MB: So with atrial fibrillation, you’ve got two issues. One, that it’s being under-prescribed in a lot of cases, and secondly, that it’s not adequately monitored.

 

RS: Right.

 

MB: Another thing that impressed me was how many of the critical cases boil down to a very difficult decision process between is it a heart problem or is it a pulmonary problem. Can you tell us about that?

 

RS: When the lungs fill up with fluid, it can be difficult to determine whether or not it’s because the fluid is due to heart failure or it’s due to an internal problem with the lungs themselves. And this can require a lot of time and thought to determine which is the problem. Fortunately, it’s almost always a heart problem, and a lung problem directly is fairly rare. So if you guess on the side of the heart, you’re usually going to be correct. But we have tests that we can use to differentiate the two. And all it takes is a little time and effort to administer those tests and to come to the correct diagnosis.

 

MB: Is there a way a patient or family members can make sure that that process is being completely thought out?

 

RS: That kind of situation usually only occurs where it’s difficult to determine in a high-risk setting, like an intensive care unit. Well, the best way to start off with that would be to ask the doctor precisely, “Is the fluid in the lungs coming from heart failure or is it a lung problem?” And demand that you get an answer, and push it a little bit and say, “How do you know?” And then, talk to the nurse on the side, if you can – they’ll always be available – and see what they think.

 

MB: So the nurses are a wealth of information?

 

RS: They’re a wealth of information, but they’re still not doctors and they won’t be able to give you the same level of understanding and sometimes they’re going to be misinformed or won’t understand precisely what’s going on. So there’s really no substitute for talking to the doctors, but talking to the nurses is a very important complement to talking to the doctors. And you’d be surprised that a lot of the nurses think that some of the doctors are not very good and they will steer you in another direction.

 

MB: I think they’re a great source for referrals of the best surgeons and physicians.

 

RS: Absolutely. I had to decide about which heart surgeon to use for my patients. Frequently in the hospital cafeteria, I’d be sitting having lunch with the nurse and I’d ask them, you know, what goes on in the operating room, to get the real scoop.

 

MB: What should we know about stents?

 

RS: Stents are a major advance. They keep the arteries open much better than just a balloon. There are metal stents and stents that are coated with medication that prevents the tissues from re-narrowing down the artery. The technical details of which stent to use or which kind of coating to use pretty much is a question that the cardiologist answers. I don’t think there’s much in the way of patient input on that, except as to whether or not the procedure is indicated. In other words, if you’re going to have a stent, you need to be sure that the situation can’t be handled just as well with medication. And you also need to be sure that the stent is inadequate for the situation and that you should have bypass surgery instead.

 

MB: What kind of failure rate is that with stents?

 

RS: Oh, it’s probably less than 10%.

 

MB: Oh, that’s pretty good.

 

RS: It’s very good. But it also depends upon what you mean by failure. There are all different ways of measuring failure. And I don’t think it’s necessary to go through each in detail, but for the most part, more than 90% of patients do well with stents.

 

MB: Other than nurses’ recommendations, how can a patient know whether he or she has a good cardiologist?

 

RS: That’s the problem.

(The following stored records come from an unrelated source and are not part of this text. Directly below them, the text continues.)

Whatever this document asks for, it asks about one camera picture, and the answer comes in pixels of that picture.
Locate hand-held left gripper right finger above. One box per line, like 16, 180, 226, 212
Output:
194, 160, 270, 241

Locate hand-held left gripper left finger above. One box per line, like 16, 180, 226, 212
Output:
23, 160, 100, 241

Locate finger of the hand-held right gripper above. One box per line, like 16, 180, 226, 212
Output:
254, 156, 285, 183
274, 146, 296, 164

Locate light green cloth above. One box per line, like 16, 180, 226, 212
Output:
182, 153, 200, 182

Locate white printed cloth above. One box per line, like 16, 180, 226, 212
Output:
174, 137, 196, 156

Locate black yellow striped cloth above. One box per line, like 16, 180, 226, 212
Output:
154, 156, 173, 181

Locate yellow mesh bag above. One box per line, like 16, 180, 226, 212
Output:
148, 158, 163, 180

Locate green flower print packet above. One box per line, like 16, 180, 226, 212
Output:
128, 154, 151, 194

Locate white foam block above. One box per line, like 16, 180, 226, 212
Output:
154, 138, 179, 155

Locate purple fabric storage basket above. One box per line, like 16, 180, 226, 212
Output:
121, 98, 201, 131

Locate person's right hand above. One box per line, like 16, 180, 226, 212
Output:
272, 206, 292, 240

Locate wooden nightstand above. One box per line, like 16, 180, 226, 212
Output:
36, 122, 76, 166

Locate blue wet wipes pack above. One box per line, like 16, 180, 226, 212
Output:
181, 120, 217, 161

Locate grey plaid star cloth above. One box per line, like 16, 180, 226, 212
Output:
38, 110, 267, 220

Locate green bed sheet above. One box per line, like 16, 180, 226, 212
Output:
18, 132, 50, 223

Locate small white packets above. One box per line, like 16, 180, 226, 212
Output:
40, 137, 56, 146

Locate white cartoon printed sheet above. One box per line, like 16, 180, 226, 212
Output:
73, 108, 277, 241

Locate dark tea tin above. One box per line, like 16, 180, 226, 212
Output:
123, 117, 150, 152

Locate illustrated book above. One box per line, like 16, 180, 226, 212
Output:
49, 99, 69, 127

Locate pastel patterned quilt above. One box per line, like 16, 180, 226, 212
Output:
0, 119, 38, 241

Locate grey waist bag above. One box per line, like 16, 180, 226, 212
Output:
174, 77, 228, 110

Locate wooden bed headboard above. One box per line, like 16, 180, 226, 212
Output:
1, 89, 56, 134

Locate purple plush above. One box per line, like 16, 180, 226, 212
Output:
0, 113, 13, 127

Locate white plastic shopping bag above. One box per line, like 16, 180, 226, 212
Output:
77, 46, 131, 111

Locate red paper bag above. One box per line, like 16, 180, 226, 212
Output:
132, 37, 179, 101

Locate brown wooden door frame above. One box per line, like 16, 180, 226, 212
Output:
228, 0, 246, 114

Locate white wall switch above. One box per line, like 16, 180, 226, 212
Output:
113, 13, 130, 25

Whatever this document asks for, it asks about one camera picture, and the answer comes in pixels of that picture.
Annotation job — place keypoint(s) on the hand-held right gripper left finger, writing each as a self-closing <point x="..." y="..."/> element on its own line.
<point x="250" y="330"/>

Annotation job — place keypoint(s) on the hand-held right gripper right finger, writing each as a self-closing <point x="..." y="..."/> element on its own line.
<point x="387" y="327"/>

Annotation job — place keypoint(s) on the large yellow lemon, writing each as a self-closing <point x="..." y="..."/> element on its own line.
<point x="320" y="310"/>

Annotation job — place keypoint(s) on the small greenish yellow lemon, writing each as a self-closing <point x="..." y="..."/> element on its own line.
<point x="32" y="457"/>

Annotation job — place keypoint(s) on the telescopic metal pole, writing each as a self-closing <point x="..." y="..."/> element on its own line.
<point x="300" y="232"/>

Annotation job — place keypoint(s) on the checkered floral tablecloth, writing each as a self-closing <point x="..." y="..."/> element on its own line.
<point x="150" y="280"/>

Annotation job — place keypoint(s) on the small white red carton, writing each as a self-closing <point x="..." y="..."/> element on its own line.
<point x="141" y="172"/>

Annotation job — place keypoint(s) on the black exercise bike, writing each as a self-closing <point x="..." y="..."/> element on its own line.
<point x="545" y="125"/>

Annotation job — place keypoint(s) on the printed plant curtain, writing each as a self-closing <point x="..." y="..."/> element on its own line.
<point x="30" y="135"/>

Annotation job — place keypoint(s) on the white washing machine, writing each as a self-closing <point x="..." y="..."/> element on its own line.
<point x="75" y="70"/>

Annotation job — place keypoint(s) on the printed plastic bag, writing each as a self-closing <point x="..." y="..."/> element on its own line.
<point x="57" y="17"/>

Because to know how good your cardiologist is would require knowing how well his patients do on average, and that data is not collected. And so there’s no real source that you can go to. I can tell you that some of the most famous cardiologists in the world were not very good doctors, because I worked with them. And I can tell you that some of the most obscure cardiologists that I worked with were absolutely superb doctors. It’s very difficult to go by reputation and it’s also very difficult to ask your friends and neighbors, because that’s only a small slice, and I know cardiologists who have enormous practices that I didn’t think were necessarily very good doctors, and visa versa. That’s really a tough thing and that’s one of the things I think that we need to change the system is to make sure that every doctor is evaluated by an independent agency, preferably the same agency for all doctors so they’re done uniformly, so that the public can know who’s good and who’s not. But what we can do is you can talk to people who have gone to these doctors, talk to nurses who have worked with these doctors. And the other basic thing is to see what the doctor’s credentials are – in other words, is he board-certified (which is of course necessary to be a cardiologist)? Is he a member of a major medical society? Where did he go to school? Where did he do his residency? And in general, the better the institutions that he went to and attended school at will reflect a higher level of expertise – but that’s no guarantee.

 

MB: And currently there’s no information that patients can get from hospitals that would give any kind of report card?

 

RS: The hospitals don’t give a general report card to doctors in terms of their outcomes, and if they do, it’s not made public. Now, there is a website called HealthGrades.com which has some basic information on different doctors, but it’s not adequate to really tell you how well that doctor’s patients do.

 

MB: We’re starting to see lists of the top 100 cardiologists or physicians, and the best doctors in New York City, that kind of thing. Are those accurate?

 

RS: No!

 

MB: Okay.

 

RS: In a word, no. I know that when I was in New York where they list the best doctors in New York, etc., etc., I can tell you with absolute certainty that some of those doctors on that list – I would never allow a family member to be taken care of by one of those doctors. They become famous because they publish a lot of papers and do research and become chairman of the department or something. But those people are so busy doing research and administrative work that they hardly take care of patients. And if you don’t do it very often, you’re not going to be very good at it. I mean, you wouldn’t want somebody batting for the Yankees who only played once a week. He just wouldn’t be able to hit very well.

 

MB: It’s like having the coach play instead of the best players.

 

RS: It’s kind of like that, yes.

 

MB: Outside of cardiology, what are some of the biggest abuses or inappropriate things that you see in medicine?

 

RS: Oh, that’s a tough question. I can’t really think of a list. I can tell you, to me, the worst thing that I saw on a routine basis was patients having cardiac catheterizations they didn’t need to have, and that was the worst from my perspective. And I spent a lot of my time stopping patients from having catheterizations that I didn’t think they needed. I wasted a lot of my time on it, but it was a pretty frequent event. The other worst abuse, which is not a live-threatening abuse so it was not about care, was the ordering of unnecessary testing just to generate income, and that the worst abuses that I consider to be abuses was that cardiologists will purchase machines that are very expensive, and then in order to pay back the price of the machine, which can cost $200,000 or more, they will do the testing on that machine on as many patients as they can, whether or not it’s necessary. And this just drives up the cost of healthcare for everybody, and I just consider that a serious abuse. We’re talking billions of dollars a year on that. There’s an enormous amount of money to be made in cardiac testing.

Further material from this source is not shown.